Collateral Estoppel: the "Little Brother" to the Double Jeopardy Clause
The Fifth Amendment to the U.S. Constitution includes the well-known protection against double jeopardy. Some lawyers and lay people might not realize that there is sort of a "little brother" to the protection against double jeopardy, which is called the rule of "collateral estoppel." The United States Court of Appeals for the Eleventh Circuit, down the street from us here in Atlanta, recently used the "little brother" to reverse a criminal conviction from the Middle District of Florida. The case is United States v. Valdiviez-Garza.

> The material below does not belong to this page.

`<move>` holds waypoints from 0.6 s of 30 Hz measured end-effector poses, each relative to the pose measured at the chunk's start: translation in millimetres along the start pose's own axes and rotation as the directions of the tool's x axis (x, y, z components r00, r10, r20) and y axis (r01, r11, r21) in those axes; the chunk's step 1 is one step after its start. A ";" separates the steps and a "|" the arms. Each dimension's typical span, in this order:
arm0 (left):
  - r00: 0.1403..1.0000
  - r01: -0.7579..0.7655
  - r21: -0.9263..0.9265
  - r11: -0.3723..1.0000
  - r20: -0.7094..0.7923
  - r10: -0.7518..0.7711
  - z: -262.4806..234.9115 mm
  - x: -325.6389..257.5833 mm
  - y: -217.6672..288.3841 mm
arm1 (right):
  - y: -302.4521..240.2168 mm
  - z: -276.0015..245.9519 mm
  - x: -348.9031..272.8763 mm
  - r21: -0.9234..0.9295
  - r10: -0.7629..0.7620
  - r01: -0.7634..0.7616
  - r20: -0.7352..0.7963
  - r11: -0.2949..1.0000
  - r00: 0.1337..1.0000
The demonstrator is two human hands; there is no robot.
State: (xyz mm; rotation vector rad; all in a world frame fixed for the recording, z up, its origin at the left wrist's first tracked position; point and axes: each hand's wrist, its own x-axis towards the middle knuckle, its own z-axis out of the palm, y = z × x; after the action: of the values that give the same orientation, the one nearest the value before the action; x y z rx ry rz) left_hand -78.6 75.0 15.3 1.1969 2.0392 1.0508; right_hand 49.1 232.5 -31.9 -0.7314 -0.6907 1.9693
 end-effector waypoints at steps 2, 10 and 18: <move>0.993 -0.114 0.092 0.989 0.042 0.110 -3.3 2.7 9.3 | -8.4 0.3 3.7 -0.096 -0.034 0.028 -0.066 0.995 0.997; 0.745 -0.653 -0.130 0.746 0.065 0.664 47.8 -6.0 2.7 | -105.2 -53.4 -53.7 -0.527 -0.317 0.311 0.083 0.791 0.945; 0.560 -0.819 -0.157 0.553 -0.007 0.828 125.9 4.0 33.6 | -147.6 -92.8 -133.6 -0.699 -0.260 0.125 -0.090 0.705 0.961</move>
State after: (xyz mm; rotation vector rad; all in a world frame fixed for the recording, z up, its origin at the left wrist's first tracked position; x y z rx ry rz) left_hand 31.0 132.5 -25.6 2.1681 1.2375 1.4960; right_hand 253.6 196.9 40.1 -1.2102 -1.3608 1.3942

Double jeopardy protects against multiple prosecutions for the same offense. Collateral estoppel, on the other hand, teaches that when an issue of ultimate fact has once been determined by a valid and final judgment, that issue cannot again be litigated between the same parties in any future lawsuit. In other words, if there was an earlier criminal case that the Defendant won, and if the jury in that previous case "necessarily determined" a certain fact in the Defendant's favor, then there cannot be a later case against that same Defendant if the subsequent case requirs proof of that same fact. Therefore, the big issue in this context almost always is whether the earlier trial involved a fact or issue that was "necessarily determined" in the defendant's favor.
In Valdiviez-Garza, he had previously been charged with illegally re-entering the U.S. after a previous deportation. He won that case by arguing that he was not an illegal alien because he obtained citizenship through his father, who was also a citizen. Several years later, he was prosecuted again for illegally entering the country, and this later case also required the prosecutor to prove he was not a citizen. However, he got convicted the second go-round. He appealed to the Eleventh Circuit, and they agreed that he should have never faced the second prosecution because of the collateral estoppel rule. The only issue in his first trial was whether he was an alien, and he won. There never should have been a second prosecution, because the issue of his alienage had already been determined in the earlier trial.
This is a rather rare case. It is refreshing to see the courts remember that the government should only get one whack at a Defendant, otherwise we could all be in jeopardy time and time again.